Workload Aware Scheduling proof of concept#4723
Conversation
|
@mm4tt as well |
|
FYI we have some E2E tests scaffolded out here in the CAPZ project: kubernetes-sigs/cluster-api-provider-azure#6227 |
|
Thanks for the PR Mark, will find some time to review it soon. Were there any notable friction points or instances where Workload API integration was incompatible or awkward to use in KubeRay? |
Future-Outlier
left a comment
There was a problem hiding this comment.
Hi, @marosset,
Would you mind taking a look at @troychiu’s demo POC for the workload API here?
master...troychiu:kuberay:kubecon-demo-gang-scheduling-dra
I’m wondering why Troy only wrote around 500 lines of changes, while yours has more than 5,000 lines.
~3000 lines are just new tests (unit and e2e) Most of the actual logic is in ray-operator/controllers/ray/native_workload_scheduling.go which is ~500 lines. @Future-Outlier do you have any concerns with specifics of the changes or shock from the PR size? |
I think for POC we just need
|
The immediate high-priority goal of this PR is to prototype and prove that the new Workload API is compatible with KubeRay and identify any changes requried in Workload API. However, I do think we have the intention of merging this PR eventually. I think having the other files is ok with that in mind, I will probably not review all the tests in the near term though if I'm being honest :) |
|
With that said, I'd like to really understand what (if any) feedback we have for upstream Kubernetes for Workload API after implementing the prototype |
|
I can move just the changes needed to get the POC working (plus instructions, kind config, etc) into a new branch and open a new PR for folks just wanting to test it out in a branch. I'm putting together a list of feedback I have for the v1alpha2 api that I'll share here and with the K8s workload-aware-scheduling group. |
|
will put this in my todo list next week |
|
Thanks for putting this together! I want to make sure I’m understanding the design and Troy’s PoC correctly, and also share a few thoughts. My current understanding is that, aside from whether this should go through the batch scheduler interface for lifecycle management, the main difference between this PR and Troy’s PoC is the PodGroup granularity.
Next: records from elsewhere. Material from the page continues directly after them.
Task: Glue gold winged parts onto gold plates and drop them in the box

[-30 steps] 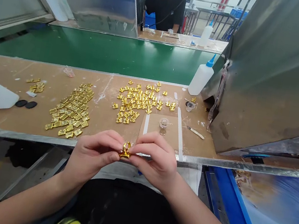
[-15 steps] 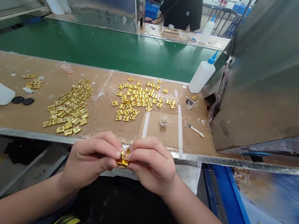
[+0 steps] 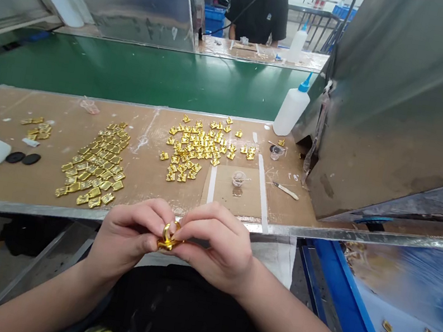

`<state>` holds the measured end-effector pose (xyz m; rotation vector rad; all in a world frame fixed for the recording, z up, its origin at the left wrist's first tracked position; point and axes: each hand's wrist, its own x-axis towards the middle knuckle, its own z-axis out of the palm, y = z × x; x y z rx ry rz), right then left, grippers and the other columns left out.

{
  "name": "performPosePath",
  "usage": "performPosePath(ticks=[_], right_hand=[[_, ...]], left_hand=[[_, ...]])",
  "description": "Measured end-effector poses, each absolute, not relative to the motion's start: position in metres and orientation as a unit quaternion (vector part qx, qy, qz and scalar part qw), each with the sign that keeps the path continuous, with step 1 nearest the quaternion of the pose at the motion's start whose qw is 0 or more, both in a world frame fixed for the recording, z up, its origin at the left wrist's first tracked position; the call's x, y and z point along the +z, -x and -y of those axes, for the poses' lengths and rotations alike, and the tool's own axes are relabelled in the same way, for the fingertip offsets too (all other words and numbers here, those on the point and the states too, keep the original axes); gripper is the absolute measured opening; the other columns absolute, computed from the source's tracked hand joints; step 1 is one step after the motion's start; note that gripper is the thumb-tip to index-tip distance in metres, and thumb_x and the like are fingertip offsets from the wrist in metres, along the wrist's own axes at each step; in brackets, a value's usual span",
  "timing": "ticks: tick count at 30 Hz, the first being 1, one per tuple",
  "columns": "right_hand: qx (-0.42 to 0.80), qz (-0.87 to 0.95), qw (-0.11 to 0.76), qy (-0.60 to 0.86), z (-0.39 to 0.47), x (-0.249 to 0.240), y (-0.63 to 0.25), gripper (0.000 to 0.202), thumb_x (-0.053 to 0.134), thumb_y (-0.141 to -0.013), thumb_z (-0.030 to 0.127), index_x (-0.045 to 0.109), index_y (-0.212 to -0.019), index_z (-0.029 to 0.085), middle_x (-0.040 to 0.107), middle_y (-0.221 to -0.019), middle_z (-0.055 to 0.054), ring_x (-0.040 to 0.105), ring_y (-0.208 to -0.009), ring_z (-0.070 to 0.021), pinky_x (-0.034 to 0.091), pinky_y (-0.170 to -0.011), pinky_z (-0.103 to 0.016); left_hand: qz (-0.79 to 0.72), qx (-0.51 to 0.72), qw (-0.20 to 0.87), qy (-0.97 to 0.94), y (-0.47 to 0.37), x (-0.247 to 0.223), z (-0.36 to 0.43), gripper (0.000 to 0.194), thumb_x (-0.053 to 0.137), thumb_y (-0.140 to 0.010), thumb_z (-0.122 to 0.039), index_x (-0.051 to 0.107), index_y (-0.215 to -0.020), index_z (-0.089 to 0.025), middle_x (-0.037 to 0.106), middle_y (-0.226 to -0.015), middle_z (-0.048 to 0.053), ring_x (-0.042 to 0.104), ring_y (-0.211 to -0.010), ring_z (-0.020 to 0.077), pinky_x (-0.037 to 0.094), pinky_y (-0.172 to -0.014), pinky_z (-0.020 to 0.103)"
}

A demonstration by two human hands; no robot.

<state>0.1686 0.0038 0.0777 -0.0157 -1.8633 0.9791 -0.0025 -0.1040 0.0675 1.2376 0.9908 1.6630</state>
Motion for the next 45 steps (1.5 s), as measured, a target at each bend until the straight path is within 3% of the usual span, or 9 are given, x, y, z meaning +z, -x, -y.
performPosePath(ticks=[4,9,13,17,22,28,32,38,45], right_hand=[[0.416,0.774,0.478,-0.017,-0.001,0.078,-0.17,0.014,0.073,-0.098,0.019,0.07,-0.111,0.022,0.073,-0.095,-0.008,0.075,-0.087,-0.0194,0.064,-0.075,-0.031],[0.419,0.765,0.488,0.015,0.0,0.077,-0.168,0.023,0.078,-0.091,0.008,0.07,-0.107,0.022,0.074,-0.094,-0.006,0.073,-0.083,-0.0173,0.061,-0.072,-0.028],[0.329,0.773,0.538,0.067,-0.003,0.069,-0.167,0.03,0.081,-0.087,0.006,0.073,-0.11,0.024,0.072,-0.094,-0.005,0.07,-0.079,-0.0172,0.058,-0.069,-0.029],[0.219,0.794,0.557,0.103,-0.008,0.06,-0.167,0.03,0.08,-0.088,0.007,0.076,-0.11,0.026,0.067,-0.087,-0.003,0.065,-0.071,-0.0158,0.053,-0.061,-0.029],[0.166,0.838,0.515,0.063,-0.015,0.056,-0.168,0.033,0.078,-0.09,0.01,0.072,-0.119,0.026,0.074,-0.096,-0.006,0.071,-0.08,-0.0196,0.057,-0.067,-0.033],[0.339,0.808,0.478,0.063,-0.021,0.07,-0.171,0.026,0.071,-0.097,0.012,0.067,-0.12,0.021,0.069,-0.089,-0.004,0.065,-0.077,-0.0161,0.055,-0.068,-0.03],[0.341,0.846,0.409,0.019,-0.025,0.078,-0.172,0.012,0.07,-0.099,0.014,0.067,-0.111,0.017,0.067,-0.085,-0.004,0.063,-0.075,-0.0148,0.05,-0.067,-0.028],[0.413,0.819,0.392,0.075,-0.015,0.076,-0.168,0.003,0.068,-0.101,0.015,0.067,-0.1,0.018,0.067,-0.085,-0.002,0.061,-0.076,-0.0129,0.049,-0.07,-0.026],[0.588,0.7,0.372,0.161,0.001,0.071,-0.161,0.012,0.07,-0.101,0.026,0.07,-0.092,0.019,0.066,-0.081,0.001,0.061,-0.07,-0.0113,0.05,-0.066,-0.025]], left_hand=[[-0.38,0.654,0.406,-0.513,0.004,0.07,0.106,0.012,0.086,-0.09,-0.027,0.086,-0.101,-0.032,0.076,-0.094,0.004,0.071,-0.081,0.0154,0.059,-0.074,0.024],[-0.396,0.663,0.417,-0.479,-0.001,0.071,0.105,0.007,0.085,-0.092,-0.029,0.086,-0.1,-0.028,0.075,-0.096,0.005,0.069,-0.082,0.0144,0.059,-0.075,0.022],[-0.39,0.665,0.53,-0.355,-0.013,0.064,0.101,0.03,0.088,-0.089,-0.039,0.083,-0.115,-0.026,0.077,-0.097,0.006,0.067,-0.074,0.0114,0.058,-0.066,0.017],[-0.378,0.662,0.594,-0.258,-0.025,0.06,0.096,0.031,0.09,-0.087,-0.036,0.083,-0.116,-0.026,0.08,-0.101,0.006,0.072,-0.082,0.0124,0.06,-0.08,0.021],[-0.379,0.682,0.583,-0.226,-0.022,0.059,0.093,0.029,0.087,-0.091,-0.03,0.082,-0.119,-0.026,0.082,-0.108,0.006,0.073,-0.1,0.014,0.057,-0.094,0.021],[-0.444,0.657,0.508,-0.338,-0.006,0.063,0.095,0.026,0.078,-0.099,-0.031,0.08,-0.125,-0.032,0.081,-0.119,0.004,0.074,-0.109,0.0164,0.057,-0.1,0.024],[-0.493,0.614,0.409,-0.462,0.001,0.073,0.097,0.026,0.074,-0.101,-0.026,0.08,-0.125,-0.033,0.08,-0.122,0.003,0.074,-0.114,0.0181,0.058,-0.1,0.024],[-0.522,0.622,0.311,-0.494,0.001,0.068,0.102,0.044,0.08,-0.096,-0.018,0.073,-0.134,-0.039,0.081,-0.119,-0.002,0.078,-0.102,0.0147,0.062,-0.091,0.02],[-0.563,0.535,0.045,-0.628,-0.001,0.066,0.106,0.04,0.072,-0.098,-0.008,0.073,-0.134,-0.025,0.08,-0.122,0.001,0.077,-0.103,0.0118,0.058,-0.093,0.018]])
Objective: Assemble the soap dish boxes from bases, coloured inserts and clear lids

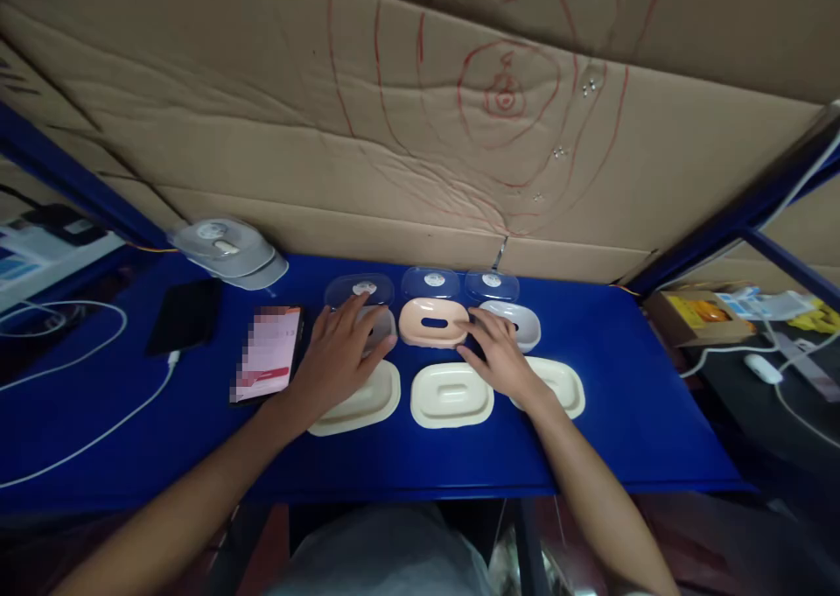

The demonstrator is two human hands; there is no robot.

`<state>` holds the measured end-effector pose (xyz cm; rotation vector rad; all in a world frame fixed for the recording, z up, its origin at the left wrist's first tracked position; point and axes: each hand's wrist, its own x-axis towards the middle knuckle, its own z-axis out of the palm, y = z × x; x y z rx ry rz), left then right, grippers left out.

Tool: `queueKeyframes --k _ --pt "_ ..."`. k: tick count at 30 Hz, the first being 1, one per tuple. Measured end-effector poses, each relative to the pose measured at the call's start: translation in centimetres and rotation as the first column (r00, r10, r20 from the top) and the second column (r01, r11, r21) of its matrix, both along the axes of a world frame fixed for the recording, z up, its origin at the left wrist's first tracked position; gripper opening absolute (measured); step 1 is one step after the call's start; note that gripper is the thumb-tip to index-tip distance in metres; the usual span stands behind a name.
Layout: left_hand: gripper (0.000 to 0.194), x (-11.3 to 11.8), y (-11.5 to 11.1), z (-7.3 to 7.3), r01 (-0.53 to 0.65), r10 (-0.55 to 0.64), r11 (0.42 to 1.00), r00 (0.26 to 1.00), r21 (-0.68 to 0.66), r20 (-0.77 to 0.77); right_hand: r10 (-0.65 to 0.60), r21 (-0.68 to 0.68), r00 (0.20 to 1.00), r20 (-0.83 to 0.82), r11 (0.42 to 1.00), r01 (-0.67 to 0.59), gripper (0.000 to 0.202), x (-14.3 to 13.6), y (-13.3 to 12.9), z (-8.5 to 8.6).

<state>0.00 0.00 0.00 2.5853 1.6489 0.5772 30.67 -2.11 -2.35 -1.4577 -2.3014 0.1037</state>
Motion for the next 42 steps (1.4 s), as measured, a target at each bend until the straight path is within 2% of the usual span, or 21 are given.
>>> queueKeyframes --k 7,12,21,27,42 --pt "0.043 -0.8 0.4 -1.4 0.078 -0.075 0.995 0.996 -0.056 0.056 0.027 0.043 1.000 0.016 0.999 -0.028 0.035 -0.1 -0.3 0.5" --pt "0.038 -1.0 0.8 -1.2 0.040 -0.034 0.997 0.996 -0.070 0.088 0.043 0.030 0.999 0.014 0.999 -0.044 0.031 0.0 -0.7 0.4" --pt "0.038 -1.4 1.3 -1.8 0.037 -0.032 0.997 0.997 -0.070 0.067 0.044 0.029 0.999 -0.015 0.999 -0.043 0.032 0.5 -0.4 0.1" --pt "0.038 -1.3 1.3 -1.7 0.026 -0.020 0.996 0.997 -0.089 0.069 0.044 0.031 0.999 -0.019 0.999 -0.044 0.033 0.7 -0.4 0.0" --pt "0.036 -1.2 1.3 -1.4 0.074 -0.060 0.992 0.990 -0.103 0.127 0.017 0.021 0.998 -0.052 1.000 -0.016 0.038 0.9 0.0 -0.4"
In this PR, it looks like each worker group gets its own PodGroup (plus one for the head), while in Troy’s implementation the whole RayCluster is treated as a single PodGroup. That feels closer to the existing co-scheduling / scheduler-plugins model, where the cluster is effectively scheduled as a single unit. One thing I’m wondering about is whether the current Workload API semantics make one approach a better fit than the other. Based on my reading, gang scheduling seems to be applied per PodGroup, rather than across multiple PodGroups as a single all-or-nothing unit. If that understanding is correct, then if the goal is to schedule the whole RayCluster together and make this behavior available to users today, the single-PodGroup approach seems to map more directly to the current API behavior. On the other hand, if the Workload API eventually supports gang scheduling across multiple PodGroups, then having one PodGroup per worker group would also make sense, especially if there are use cases where users may want gang scheduling semantics at the worker-group level rather than the whole cluster level or supporting Topology-Aware scheduling for each worker group. Does that sound right? Please feel free to correct me if I’m missing anything. And if this tradeoff has already been discussed somewhere, I’d really appreciate a pointer. Thanks! |
Right now the current workload API does not support gang scheduling across multiple PodGroups but that is planned for the very near future (I believe the next K8s release). A big motivation for this work (vs Troy's) was to help validate/shape the workload APIs and after some discussion (in a doc linked to in the issue) the Workload API authors and a few others decided to assign each workgroup to it's own PodGroup and then evolve the Workload APIs. There was also a fair bit of discussion on how autoscaling of work groups would be handled and improvements needed for this are planned for the next K8s release. |
|
@Future-Outlier I'm going to be out of office for a few days. I'll clean up the PR when I get back early next week. thanks |
sure no problem, thank you! |
|
Hey, thanks for putting this together!
Really looking forward to this! Regarding PodGroup per RayCluster vs PodGroup per worker group, we definitely recommend the PodGroup per worker group approach. While it currently doesn't have a way to express "gang-of gangs", it's only a temporary limitation and this approach better aligns with future evolution of Workload/PodGroup APIs. Gang scheduling across multiple PodGroups will be available in 1.37, together with multi-level TAS and other features. We started working on that in kubernetes/enhancements#6017. Having PodGroup per worker group that are (in 1.37) grouped together by CompositePodGroup will allow you to fully utilize WAS capabilities. One example that may be interesting to you is TAS and ability to place different worker groups in different topology domains (e.g. different racks). Regarding PodGroup per RayCluster vs. PodGroup per worker group, we recommend the PodGroup per worker group approach. While it currently lacks a way to express "gang-of-gangs", it's only a temporary limitation, and this approach better aligns with the future evolution of the Workload and PodGroup APIs. Gang scheduling across multiple PodGroups will be available in 1.37, together with multi-level TAS and other features. We started working on that in kubernetes/enhancements#6017. Having a PodGroup per worker group, which will be grouped together by a CompositePodGroup in 1.37, will allow you to fully utilize WAS capabilities. One example that may be interesting to you is TAS and the ability to place different worker groups in different topology domains (e.g., different racks). |
|
|
||
| ### Spec drift detection | ||
|
|
||
| If you change the RayCluster spec (add/remove worker groups, change replica counts), the operator detects the mismatch, deletes the stale Workload and PodGroups, and recreates them from the updated spec. |
There was a problem hiding this comment.
That also means the pods are recreated, right? This is likely fine for PoC/alpha, but it's not something we want to end up with.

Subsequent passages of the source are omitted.